IL PROSSIMO PRESIDENTE DELLA REPUBBLICA MEGLIO SE GIOVANE E INESPERTO

DI DOMENICO BALDARI
Domenico Baldari
Considerando quello che è accaduto dal novembre del 2011 fino alla farsa odierna (o alla tragedia, secondo i punti di vista), bisogna stabilire una condizione indispensabile per il futuro di questo Paese e delle sue istituzioni. Quando si tratterà di trovare un nuovo Presidente della Repubblica nessuno dovrà azzardarsi a proporre una persona già avanti con gli anni e con una lunghissima carriera nella politica, nell’amministrazione, nella finanza, nell’informazione, negli affari. Al contrario, una scarsa o nulla frequentazione delle stanze e dei corridoi del potere e della ricchezza -pubblici o privati che siano- sarà titolo preferenziale. Ancora più consigliato per il prossimo Presidente una parte attiva o almeno un forte legame col mondo dell’alta cultura e dell’espressione artistica. Meglio se parte o legame sono vissuti lontano dalle luci, dalle cronache, dai salotti in vista. Questo requisito è decisivo perché pare sempre più evidente che solo al Dotto, al Poeta, al Semplice oggi non sia precluso il senso del vero e dell’autentico. Dunque, un uomo -o una donna- ancora giovane. Gli anni e la carriera conferiscono prestigio ed esperienza alle persone, ma le rendono anche cocciute, confuse, suscettibili, ostinate, irascibili.

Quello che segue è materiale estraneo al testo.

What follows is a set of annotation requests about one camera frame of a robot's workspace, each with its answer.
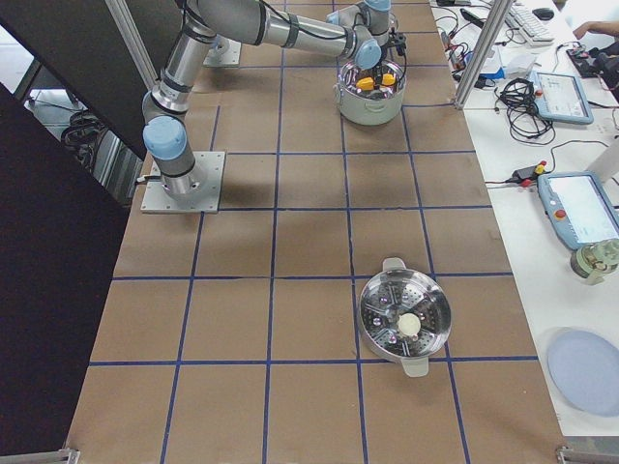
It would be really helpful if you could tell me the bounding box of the yellow corn cob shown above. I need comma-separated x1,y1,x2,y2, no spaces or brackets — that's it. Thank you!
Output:
355,76,374,91

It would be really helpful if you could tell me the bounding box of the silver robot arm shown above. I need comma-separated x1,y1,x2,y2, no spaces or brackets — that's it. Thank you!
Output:
139,1,405,214

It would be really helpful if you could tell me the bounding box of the small glass jar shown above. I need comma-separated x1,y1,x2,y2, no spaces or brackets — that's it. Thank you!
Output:
570,239,618,285

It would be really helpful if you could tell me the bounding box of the black panel board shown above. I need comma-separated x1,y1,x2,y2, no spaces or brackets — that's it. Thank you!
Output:
1,90,128,455

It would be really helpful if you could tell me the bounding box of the lower blue teach pendant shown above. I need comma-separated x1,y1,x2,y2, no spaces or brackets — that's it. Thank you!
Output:
537,171,618,250

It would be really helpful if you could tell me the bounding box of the upper blue teach pendant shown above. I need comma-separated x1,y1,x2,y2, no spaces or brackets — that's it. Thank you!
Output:
529,71,594,125

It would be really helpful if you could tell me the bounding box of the black computer mouse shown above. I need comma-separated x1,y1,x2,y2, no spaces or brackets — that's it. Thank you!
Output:
532,8,554,21

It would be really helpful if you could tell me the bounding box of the black power adapter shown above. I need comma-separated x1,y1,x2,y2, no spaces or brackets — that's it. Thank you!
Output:
511,165,536,184

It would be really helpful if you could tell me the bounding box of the white keyboard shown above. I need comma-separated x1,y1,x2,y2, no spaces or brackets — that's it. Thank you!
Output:
505,3,554,47

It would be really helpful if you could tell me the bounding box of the pale green metal pot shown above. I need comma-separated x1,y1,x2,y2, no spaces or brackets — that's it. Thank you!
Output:
333,60,406,126

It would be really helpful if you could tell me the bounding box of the pale blue round plate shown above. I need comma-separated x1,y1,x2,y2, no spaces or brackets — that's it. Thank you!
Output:
547,330,618,418

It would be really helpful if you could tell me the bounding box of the steel steamer basket pot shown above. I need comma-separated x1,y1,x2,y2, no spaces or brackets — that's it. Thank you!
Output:
357,257,452,378

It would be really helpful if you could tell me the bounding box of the blue teach pendant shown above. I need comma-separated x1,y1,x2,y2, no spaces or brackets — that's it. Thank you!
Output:
537,171,618,250
529,71,594,125

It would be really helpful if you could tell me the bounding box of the black tangled cable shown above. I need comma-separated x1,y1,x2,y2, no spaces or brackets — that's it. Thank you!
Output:
492,79,557,144

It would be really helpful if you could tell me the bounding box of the person's hand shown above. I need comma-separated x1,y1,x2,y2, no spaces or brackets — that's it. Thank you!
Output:
573,21,615,40

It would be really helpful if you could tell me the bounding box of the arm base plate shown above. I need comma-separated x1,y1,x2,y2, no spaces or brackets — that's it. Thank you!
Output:
140,151,226,214
203,37,242,68

Alle volte il lungo esercizio del potere le rende troppo lontane dalla realtà minuta e quotidiana. Altre volte, persino stanche, fragili, ricattabili e inclini a intese, stili e modi non proprio fragranti. Il mandato sarà uno solo e se proprio dovesse rendersi necessario un prolungamento, una proroga, un rinnovo dovrebbe avvenire senza che il Presidente ponga condizioni e dica: va bene, resto, ma voi fate questo e quello. Il crepuscolo della vita, le conversazioni a bassa voce, gli ambienti in penombra, le troppe promesse, i cattivi ricordi, qualche rimpianto, qualche scrupolo, qualche debito antico. Solo Dio sa cosa possono suggerire.